No puede faltar un caldo de carne o de pollo. Yo trabajé con Dolly en su restaurante y una vez ví como ella agarró una cacerola entera llena de salsa y la tiró a la basura. Cuando le pregunté por qué había hecho eso, me dijo que le preguntó al cocinero si la había probado y el cocinero le contestó que no. Entonces ella le dijo: “¿y vos con qué soberbia pretendés darle de comer a mis clientes sin saber si eso está bien sazonado o no?”. Para mi es fundametales que todos los procesos vayan chequeándose y probándose. Y si un producto no está, no sale. Eso es ley en mi cocina. Es algo que parece obvio pero no lo es. No sé cuantos cocineros prueban sus preparaciones antes de servirlas.

¿Qué opinión tenés sobre el rol del chef?

Es muy dificil hoy el mercado de la gastronomía, los restaurantes cierran y es muy difícil sostener. Para ser un chef tenés que hacer un seguimiento, tenés que poner la carta a punto, tenés que estar con la cintura sificiente para cambiarla si es necesario. Lo que es importante es mirarle la cara a la gente, ver los platos cuando vienen de vuelta. Ese es un estilo, una forma de hacer las cosas.

¿Que evaluás cuando comes algo de otro?

El sabor antes que nada. Soy de comer afuera pero también me estoy juntando todos los domingos a la noche con un grupo de foodies. El fin de semana pasado me tocó cocinar a mi. Cuando uno ya ha conocido y experimentado tanto, los restaurantes no te terminan de saciar. Es como que la expectativa es muy alta y cuando te sentás no es tal cual te lo vendieron.

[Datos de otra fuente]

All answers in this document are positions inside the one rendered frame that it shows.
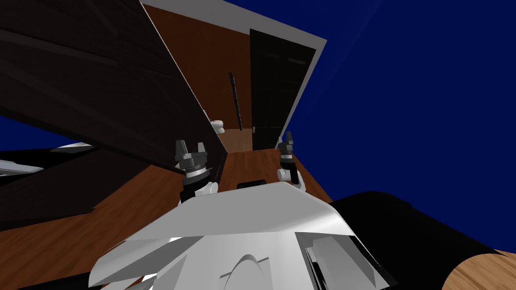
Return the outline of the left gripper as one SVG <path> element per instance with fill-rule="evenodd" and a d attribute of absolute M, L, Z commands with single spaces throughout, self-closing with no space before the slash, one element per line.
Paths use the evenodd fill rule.
<path fill-rule="evenodd" d="M 175 143 L 175 160 L 178 162 L 178 169 L 186 171 L 189 168 L 202 167 L 207 163 L 208 152 L 202 142 L 198 143 L 197 153 L 187 153 L 184 140 L 177 140 Z"/>

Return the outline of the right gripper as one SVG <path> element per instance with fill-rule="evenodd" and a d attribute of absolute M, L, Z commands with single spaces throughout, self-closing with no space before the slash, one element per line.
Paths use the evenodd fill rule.
<path fill-rule="evenodd" d="M 281 157 L 292 157 L 293 155 L 293 137 L 290 131 L 286 131 L 286 141 L 279 143 Z"/>

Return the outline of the black door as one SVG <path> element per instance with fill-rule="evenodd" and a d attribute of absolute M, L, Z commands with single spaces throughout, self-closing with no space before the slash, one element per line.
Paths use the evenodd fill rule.
<path fill-rule="evenodd" d="M 316 50 L 254 29 L 249 37 L 252 148 L 272 149 L 285 127 Z"/>

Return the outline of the dark brown door leaf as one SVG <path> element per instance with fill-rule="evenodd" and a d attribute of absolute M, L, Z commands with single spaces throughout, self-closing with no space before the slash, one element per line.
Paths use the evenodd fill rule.
<path fill-rule="evenodd" d="M 175 170 L 226 154 L 139 0 L 0 0 L 0 115 Z"/>

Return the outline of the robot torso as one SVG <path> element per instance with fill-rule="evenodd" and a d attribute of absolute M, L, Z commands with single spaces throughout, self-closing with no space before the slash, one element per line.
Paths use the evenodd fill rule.
<path fill-rule="evenodd" d="M 383 290 L 397 285 L 331 205 L 286 182 L 195 196 L 102 256 L 106 290 Z"/>

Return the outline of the long black wall rail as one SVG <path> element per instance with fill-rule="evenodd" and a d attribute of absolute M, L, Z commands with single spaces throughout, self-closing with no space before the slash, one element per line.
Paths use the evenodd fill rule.
<path fill-rule="evenodd" d="M 240 114 L 240 109 L 239 109 L 238 96 L 237 96 L 237 90 L 236 90 L 236 85 L 235 85 L 235 78 L 234 78 L 234 75 L 232 72 L 229 72 L 228 75 L 229 75 L 230 86 L 231 86 L 231 90 L 232 90 L 232 96 L 233 96 L 233 100 L 234 100 L 239 130 L 242 131 L 243 124 L 242 124 L 242 119 L 241 119 L 241 114 Z"/>

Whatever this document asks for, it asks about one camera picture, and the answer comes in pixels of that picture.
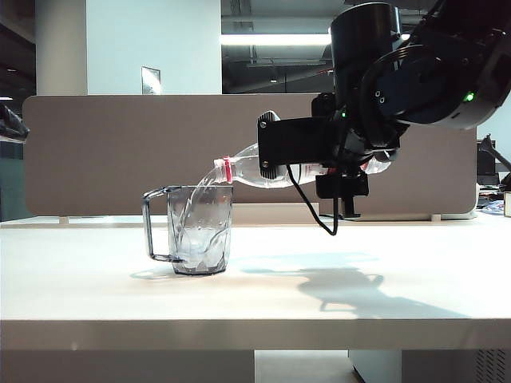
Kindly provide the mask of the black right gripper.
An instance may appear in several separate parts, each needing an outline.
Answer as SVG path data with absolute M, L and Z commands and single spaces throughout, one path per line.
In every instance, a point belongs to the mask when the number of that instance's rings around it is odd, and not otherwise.
M 334 93 L 316 96 L 311 102 L 311 116 L 333 119 L 338 129 L 334 174 L 315 177 L 316 195 L 320 199 L 341 199 L 342 217 L 358 218 L 354 197 L 368 195 L 367 175 L 382 173 L 396 161 L 400 139 L 410 126 L 377 117 L 365 128 L 362 114 L 355 107 L 337 107 Z

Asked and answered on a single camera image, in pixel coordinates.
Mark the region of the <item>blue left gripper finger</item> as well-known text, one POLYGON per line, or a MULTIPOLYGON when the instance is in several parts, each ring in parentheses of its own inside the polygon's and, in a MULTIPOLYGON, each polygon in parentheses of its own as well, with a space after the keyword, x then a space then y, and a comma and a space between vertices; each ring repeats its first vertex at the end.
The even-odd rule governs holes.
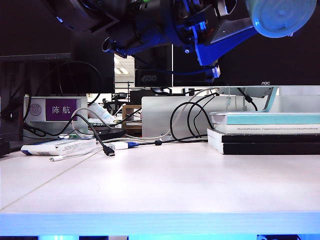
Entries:
POLYGON ((237 0, 217 0, 217 9, 220 16, 230 15, 237 5, 237 0))
POLYGON ((249 17, 221 21, 216 30, 196 44, 199 64, 203 67, 211 66, 220 57, 257 33, 249 17))

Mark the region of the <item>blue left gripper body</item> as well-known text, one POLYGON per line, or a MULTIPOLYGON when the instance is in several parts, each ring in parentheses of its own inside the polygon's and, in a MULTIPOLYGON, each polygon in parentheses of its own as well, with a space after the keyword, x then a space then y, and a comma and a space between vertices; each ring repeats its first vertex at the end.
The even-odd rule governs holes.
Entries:
POLYGON ((115 23, 105 29, 102 51, 123 58, 163 45, 198 52, 221 19, 218 6, 216 0, 104 0, 102 16, 115 23))

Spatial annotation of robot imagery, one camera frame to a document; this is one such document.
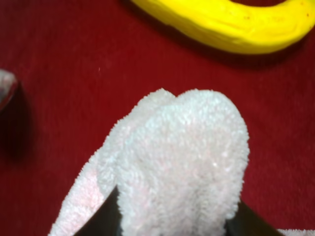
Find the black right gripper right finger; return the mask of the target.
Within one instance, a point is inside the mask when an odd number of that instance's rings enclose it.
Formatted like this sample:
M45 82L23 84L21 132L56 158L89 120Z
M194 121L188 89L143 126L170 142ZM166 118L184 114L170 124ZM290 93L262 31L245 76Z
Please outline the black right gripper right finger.
M280 232L264 221L242 200L232 219L226 221L226 236L279 236Z

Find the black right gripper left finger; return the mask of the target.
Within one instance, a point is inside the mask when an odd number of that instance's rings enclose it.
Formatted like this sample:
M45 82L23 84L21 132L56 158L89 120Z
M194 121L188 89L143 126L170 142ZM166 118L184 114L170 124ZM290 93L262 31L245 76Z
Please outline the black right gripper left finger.
M119 191L114 188L96 213L81 227L75 236L121 236L122 215L118 207Z

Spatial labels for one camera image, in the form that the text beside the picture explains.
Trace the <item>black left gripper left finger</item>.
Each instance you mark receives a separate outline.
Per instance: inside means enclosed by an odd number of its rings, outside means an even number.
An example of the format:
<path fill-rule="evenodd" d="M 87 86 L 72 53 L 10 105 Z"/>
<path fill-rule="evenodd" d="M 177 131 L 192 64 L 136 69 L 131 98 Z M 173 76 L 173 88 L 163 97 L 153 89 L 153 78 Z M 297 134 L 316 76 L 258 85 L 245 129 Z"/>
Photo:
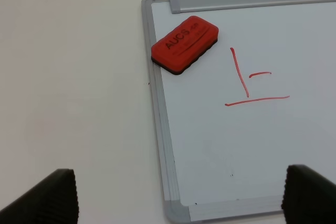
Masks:
<path fill-rule="evenodd" d="M 1 223 L 77 223 L 74 170 L 57 169 L 1 210 Z"/>

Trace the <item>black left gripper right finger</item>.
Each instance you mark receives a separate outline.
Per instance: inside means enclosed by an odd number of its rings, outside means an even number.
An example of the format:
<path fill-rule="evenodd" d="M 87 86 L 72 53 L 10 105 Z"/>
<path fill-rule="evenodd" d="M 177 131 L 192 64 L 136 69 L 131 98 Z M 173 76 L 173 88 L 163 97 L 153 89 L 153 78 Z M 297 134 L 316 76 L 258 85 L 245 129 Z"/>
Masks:
<path fill-rule="evenodd" d="M 335 223 L 335 184 L 306 165 L 290 165 L 281 208 L 286 223 Z"/>

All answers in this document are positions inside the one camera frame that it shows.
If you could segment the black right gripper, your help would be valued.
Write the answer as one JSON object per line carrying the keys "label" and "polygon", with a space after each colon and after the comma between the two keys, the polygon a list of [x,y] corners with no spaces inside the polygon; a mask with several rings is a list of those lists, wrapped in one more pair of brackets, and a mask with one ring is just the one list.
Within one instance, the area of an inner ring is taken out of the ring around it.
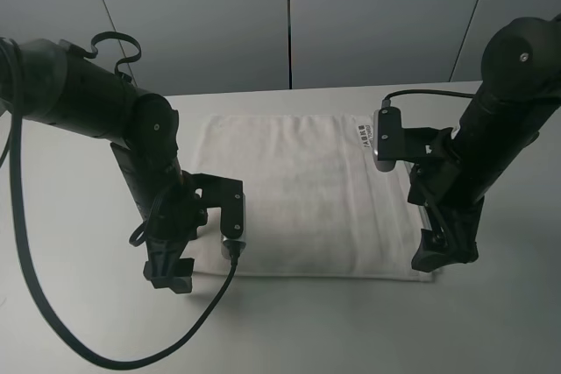
{"label": "black right gripper", "polygon": [[421,230],[421,241],[411,260],[419,272],[433,272],[447,265],[468,264],[479,258],[477,233],[482,199],[472,201],[454,190],[458,174],[444,162],[413,165],[408,200],[422,204],[430,227]]}

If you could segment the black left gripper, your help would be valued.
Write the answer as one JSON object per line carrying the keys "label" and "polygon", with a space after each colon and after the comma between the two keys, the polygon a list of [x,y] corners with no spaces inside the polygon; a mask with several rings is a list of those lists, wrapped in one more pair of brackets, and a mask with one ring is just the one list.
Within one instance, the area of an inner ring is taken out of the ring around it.
{"label": "black left gripper", "polygon": [[[165,179],[133,173],[128,176],[128,188],[142,218],[129,243],[146,249],[145,279],[155,289],[192,293],[195,259],[183,253],[208,221],[195,176],[182,172],[177,179]],[[156,269],[155,265],[173,267]]]}

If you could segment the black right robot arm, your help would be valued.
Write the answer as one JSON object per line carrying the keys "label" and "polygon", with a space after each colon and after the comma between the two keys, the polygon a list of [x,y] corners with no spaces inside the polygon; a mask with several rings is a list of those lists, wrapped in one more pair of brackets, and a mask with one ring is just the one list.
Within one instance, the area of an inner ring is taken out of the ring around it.
{"label": "black right robot arm", "polygon": [[425,206],[431,225],[412,258],[419,272],[478,259],[487,190],[560,107],[560,19],[517,18],[500,29],[481,77],[458,131],[440,134],[436,157],[410,175],[408,198]]}

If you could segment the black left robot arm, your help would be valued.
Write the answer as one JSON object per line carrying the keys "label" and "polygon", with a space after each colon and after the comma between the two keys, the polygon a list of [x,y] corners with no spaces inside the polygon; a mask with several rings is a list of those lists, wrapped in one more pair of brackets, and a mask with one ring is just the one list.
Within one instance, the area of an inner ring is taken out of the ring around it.
{"label": "black left robot arm", "polygon": [[181,170],[179,114],[161,95],[136,88],[127,74],[94,63],[97,50],[65,40],[1,41],[1,100],[21,120],[90,138],[110,148],[131,192],[141,224],[130,245],[144,245],[145,278],[158,289],[192,291],[194,261],[182,252],[205,214],[193,177]]}

¿Identificás alguna tendencia?

La gente se va a juntar cada vez más en las casas. En este sentido, sólo van a funcionar los restaurantes que tengan fundamentos y que estén capacitados para adaptarse de acuerdo a la necesidad del mercado. Cambiando y a la vez sosteniendo sus platos ícono con un buen precio. Porque cada vez hay más personas a las que les gusta cocinar y que además están hartas de comprar humo. El que sabe leer, sabe cocinar. Mas ahora con todos los blogs y sitios que hay. Hay montones de herramientas e información con todas las formas posibles de hacer una preparación. Siempre digo, el que tiene interés y ganas de experimentar, puede cocinar.